WORK REQUIRED: Write down each entry again, exactly as it reads.

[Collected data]
↓↓↓

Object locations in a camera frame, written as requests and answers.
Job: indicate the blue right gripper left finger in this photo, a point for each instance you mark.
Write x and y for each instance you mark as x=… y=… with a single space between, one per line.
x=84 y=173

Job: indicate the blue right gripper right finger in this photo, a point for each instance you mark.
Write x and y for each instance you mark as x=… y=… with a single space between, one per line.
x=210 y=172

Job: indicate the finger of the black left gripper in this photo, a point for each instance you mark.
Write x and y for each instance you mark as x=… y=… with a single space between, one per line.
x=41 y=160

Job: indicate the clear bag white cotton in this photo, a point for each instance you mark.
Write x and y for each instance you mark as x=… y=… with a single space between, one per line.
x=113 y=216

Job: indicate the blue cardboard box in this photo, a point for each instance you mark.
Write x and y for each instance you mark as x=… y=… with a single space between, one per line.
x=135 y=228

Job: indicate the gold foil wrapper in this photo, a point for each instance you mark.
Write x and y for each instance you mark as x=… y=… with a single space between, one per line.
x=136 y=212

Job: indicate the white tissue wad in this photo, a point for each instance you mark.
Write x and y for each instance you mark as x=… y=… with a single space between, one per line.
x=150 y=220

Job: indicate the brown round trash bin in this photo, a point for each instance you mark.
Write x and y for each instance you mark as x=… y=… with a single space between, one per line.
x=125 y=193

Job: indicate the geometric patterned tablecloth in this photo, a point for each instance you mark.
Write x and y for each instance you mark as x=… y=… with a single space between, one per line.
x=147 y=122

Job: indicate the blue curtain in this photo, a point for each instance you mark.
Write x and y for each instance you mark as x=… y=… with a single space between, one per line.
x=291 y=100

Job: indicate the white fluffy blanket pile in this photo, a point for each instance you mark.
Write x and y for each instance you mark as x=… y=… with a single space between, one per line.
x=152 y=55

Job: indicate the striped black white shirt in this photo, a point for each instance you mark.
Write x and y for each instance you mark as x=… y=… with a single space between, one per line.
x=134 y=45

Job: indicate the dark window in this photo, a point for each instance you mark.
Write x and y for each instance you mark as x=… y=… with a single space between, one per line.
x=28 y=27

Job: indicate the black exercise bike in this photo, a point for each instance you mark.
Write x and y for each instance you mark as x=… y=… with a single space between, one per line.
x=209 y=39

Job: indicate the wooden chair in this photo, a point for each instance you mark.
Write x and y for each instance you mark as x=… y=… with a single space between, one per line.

↑↑↑

ANSWER FOR THIS EXERCISE:
Object locations in a camera frame, written as requests and answers.
Job: indicate the blue right gripper left finger in this photo, a point for each instance you mark.
Write x and y for each instance you mark as x=… y=… with a single space between, one per line.
x=84 y=173

Job: indicate the blue right gripper right finger in this photo, a point for each instance you mark.
Write x and y for each instance you mark as x=… y=… with a single space between, one per line.
x=210 y=172

Job: indicate the finger of the black left gripper in this photo, a point for each instance you mark.
Write x and y for each instance you mark as x=… y=… with a single space between, one per line.
x=41 y=160

Job: indicate the clear bag white cotton in this photo, a point for each instance you mark.
Write x and y for each instance you mark as x=… y=… with a single space between, one per line.
x=113 y=216

Job: indicate the blue cardboard box in this photo, a point for each instance you mark.
Write x and y for each instance you mark as x=… y=… with a single space between, one per line.
x=135 y=228

Job: indicate the gold foil wrapper in this photo, a point for each instance you mark.
Write x and y for each instance you mark as x=… y=… with a single space between, one per line.
x=136 y=212

Job: indicate the white tissue wad in this photo, a point for each instance you mark.
Write x and y for each instance you mark as x=… y=… with a single space between, one per line.
x=150 y=220

Job: indicate the brown round trash bin in this photo, a point for each instance you mark.
Write x and y for each instance you mark as x=… y=… with a single space between, one per line.
x=125 y=193

Job: indicate the geometric patterned tablecloth in this photo, a point for each instance you mark.
Write x and y for each instance you mark as x=… y=… with a single space between, one per line.
x=147 y=122

Job: indicate the blue curtain in this photo, a point for each instance you mark.
Write x and y for each instance you mark as x=… y=… with a single space between, one per line.
x=291 y=100

Job: indicate the white fluffy blanket pile in this photo, a point for each instance you mark.
Write x and y for each instance you mark as x=… y=… with a single space between, one per line.
x=152 y=55

Job: indicate the striped black white shirt in this photo, a point for each instance you mark.
Write x and y for each instance you mark as x=… y=… with a single space between, one per line.
x=134 y=45

Job: indicate the dark window in this photo, a point for each instance you mark.
Write x and y for each instance you mark as x=… y=… with a single space between, one per line.
x=28 y=27

Job: indicate the black exercise bike in this photo, a point for each instance you mark.
Write x and y for each instance you mark as x=… y=… with a single space between, one per line.
x=209 y=39

Job: indicate the wooden chair in this photo, a point for each instance you mark.
Write x and y for each instance you mark as x=… y=… with a single space between, one per line.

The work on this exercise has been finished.